From February 1942, Heim served in the 6th SS Mountain Division Nord in northern Finland, especially in Oulu's hospitals as an SS doctor. His service continued until at least October 1942.

1941

Aribert Heim worked in Mauthausen for six weeks as a doctor starting in October 1941 at the age of 27. Prisoners at Mauthausen called Heim "Dr. Death", or the "Butcher of Mauthausen" for his cruelty.

Heim was known for performing operations without anesthesia. For about two months (October to December 1941), Heim was stationed at the Ebensee concentration camp near Linz, Austria, where he carried out experiments on Jews and others similar to those performed at Auschwitz by Josef Mengele. According to Holocaust survivors, Jewish prisoners were poisoned with various injections directly into the heart, including petrol, phenol, available poisons, or even water, to induce death.

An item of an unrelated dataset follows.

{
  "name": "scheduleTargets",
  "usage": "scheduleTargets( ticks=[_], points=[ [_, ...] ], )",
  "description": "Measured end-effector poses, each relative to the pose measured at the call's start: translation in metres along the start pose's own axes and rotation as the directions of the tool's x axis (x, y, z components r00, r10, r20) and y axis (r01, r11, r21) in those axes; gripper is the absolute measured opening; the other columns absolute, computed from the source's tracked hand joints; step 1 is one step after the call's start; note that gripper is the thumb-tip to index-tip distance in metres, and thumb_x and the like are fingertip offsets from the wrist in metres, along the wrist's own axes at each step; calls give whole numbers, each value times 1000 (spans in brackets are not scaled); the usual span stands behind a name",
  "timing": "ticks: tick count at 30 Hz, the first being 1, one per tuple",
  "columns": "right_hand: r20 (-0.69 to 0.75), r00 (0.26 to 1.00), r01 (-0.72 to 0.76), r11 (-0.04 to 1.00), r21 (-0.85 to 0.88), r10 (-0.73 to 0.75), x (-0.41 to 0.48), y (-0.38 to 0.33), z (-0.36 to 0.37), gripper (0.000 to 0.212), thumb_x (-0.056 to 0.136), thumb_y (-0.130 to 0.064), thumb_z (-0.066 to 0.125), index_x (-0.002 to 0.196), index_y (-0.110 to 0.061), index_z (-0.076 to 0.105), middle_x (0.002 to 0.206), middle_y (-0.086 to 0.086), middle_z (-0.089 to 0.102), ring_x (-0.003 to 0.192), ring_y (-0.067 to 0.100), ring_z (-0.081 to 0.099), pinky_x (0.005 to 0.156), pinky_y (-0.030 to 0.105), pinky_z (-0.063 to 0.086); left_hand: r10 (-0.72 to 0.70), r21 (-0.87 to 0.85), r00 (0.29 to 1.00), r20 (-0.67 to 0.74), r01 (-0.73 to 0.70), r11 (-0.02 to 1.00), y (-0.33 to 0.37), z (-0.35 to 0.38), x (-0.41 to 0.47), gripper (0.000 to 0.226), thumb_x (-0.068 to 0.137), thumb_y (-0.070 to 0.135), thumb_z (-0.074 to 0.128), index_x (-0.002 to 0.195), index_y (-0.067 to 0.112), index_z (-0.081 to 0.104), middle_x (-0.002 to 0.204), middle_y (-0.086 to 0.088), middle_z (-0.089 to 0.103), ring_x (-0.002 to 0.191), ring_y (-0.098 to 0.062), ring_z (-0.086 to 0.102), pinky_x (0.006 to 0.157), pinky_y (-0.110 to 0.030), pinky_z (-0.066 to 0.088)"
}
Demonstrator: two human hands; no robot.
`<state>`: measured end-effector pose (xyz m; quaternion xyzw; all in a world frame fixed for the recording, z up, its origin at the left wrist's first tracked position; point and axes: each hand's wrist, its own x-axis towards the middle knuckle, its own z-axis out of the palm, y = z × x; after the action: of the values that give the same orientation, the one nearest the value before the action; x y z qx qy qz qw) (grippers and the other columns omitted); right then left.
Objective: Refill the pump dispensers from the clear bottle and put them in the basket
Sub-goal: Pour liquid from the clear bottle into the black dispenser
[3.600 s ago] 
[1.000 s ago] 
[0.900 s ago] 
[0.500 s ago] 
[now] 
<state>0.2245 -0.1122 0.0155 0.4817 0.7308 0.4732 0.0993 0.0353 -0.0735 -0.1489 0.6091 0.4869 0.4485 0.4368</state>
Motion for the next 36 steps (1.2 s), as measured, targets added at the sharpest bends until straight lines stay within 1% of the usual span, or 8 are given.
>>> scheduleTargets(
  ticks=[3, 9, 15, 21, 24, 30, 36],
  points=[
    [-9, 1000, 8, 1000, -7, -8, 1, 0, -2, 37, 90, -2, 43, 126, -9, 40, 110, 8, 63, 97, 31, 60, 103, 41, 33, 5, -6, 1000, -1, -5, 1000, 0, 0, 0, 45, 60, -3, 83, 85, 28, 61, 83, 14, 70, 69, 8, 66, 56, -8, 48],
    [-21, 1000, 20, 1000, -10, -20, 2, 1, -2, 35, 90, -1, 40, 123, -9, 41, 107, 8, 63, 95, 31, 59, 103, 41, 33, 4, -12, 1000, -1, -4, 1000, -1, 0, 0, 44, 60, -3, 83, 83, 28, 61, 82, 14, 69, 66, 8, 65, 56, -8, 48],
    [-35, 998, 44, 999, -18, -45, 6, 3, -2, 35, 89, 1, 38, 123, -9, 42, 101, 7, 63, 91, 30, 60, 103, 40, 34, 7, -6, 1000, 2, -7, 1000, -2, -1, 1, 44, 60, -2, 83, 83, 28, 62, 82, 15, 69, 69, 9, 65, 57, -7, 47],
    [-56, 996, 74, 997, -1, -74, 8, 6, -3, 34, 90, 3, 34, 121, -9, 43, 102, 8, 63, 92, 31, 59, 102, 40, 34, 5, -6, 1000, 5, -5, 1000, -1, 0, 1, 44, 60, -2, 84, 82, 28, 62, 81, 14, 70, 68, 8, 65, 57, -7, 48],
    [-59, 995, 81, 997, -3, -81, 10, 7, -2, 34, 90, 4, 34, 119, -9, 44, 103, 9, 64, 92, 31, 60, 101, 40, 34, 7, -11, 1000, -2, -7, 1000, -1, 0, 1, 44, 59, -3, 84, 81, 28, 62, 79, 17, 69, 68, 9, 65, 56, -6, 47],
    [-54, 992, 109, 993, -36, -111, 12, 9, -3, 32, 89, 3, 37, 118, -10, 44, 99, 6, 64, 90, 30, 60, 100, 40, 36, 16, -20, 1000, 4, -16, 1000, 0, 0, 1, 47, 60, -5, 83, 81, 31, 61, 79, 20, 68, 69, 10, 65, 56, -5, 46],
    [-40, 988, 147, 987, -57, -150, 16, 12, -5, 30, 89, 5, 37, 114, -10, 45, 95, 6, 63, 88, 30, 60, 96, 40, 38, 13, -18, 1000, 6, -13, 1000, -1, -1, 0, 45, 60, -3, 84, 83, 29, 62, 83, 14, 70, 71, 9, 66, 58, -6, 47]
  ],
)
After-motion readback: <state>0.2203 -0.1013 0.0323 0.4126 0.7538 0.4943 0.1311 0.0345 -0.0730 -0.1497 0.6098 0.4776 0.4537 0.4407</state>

Heim reportedly removed organs from living prisoners without anesthesia, killing hundreds. A prisoner by the name of Karl Lotter also worked in the Mauthausen hospital at the time Aribert Heim was there. Lotter testified that in 1941, he witnessed Aribert Heim butcher a prisoner who came to him with an inflamed foot. Lotter provided more gruesome details about how Aribert butchered the 18-year-old prisoner, stating that Aribert gave him anesthetic and then proceeded to cut him open, castrate him, and take out one of his kidneys. The prisoner died, and his head was cut off, boiled and stripped of its flesh.

1940

Heim volunteered for the Waffen-SS in April 1940, rising to the rank of Hauptsturmführer (Captain).

1914

Aribert Ferdinand Heim (28 June 1914 – 10 August 1992), also known as Dr. Death and Butcher of Mauthausen, was an Austrian Schutzstaffel (SS) doctor. During World War II, he served at the Mauthausen-Gusen concentration camp in Mauthausen, killing and torturing inmates using various methods, such as the direct injection of toxic compounds into the hearts of his victims.

Heim was born on June 28, 1914 in Bad Radkersburg, Austria-Hungary, the son of a policeman and a housewife. He studied in Graz, and received his diploma in medicine from the University of Vienna in 1940.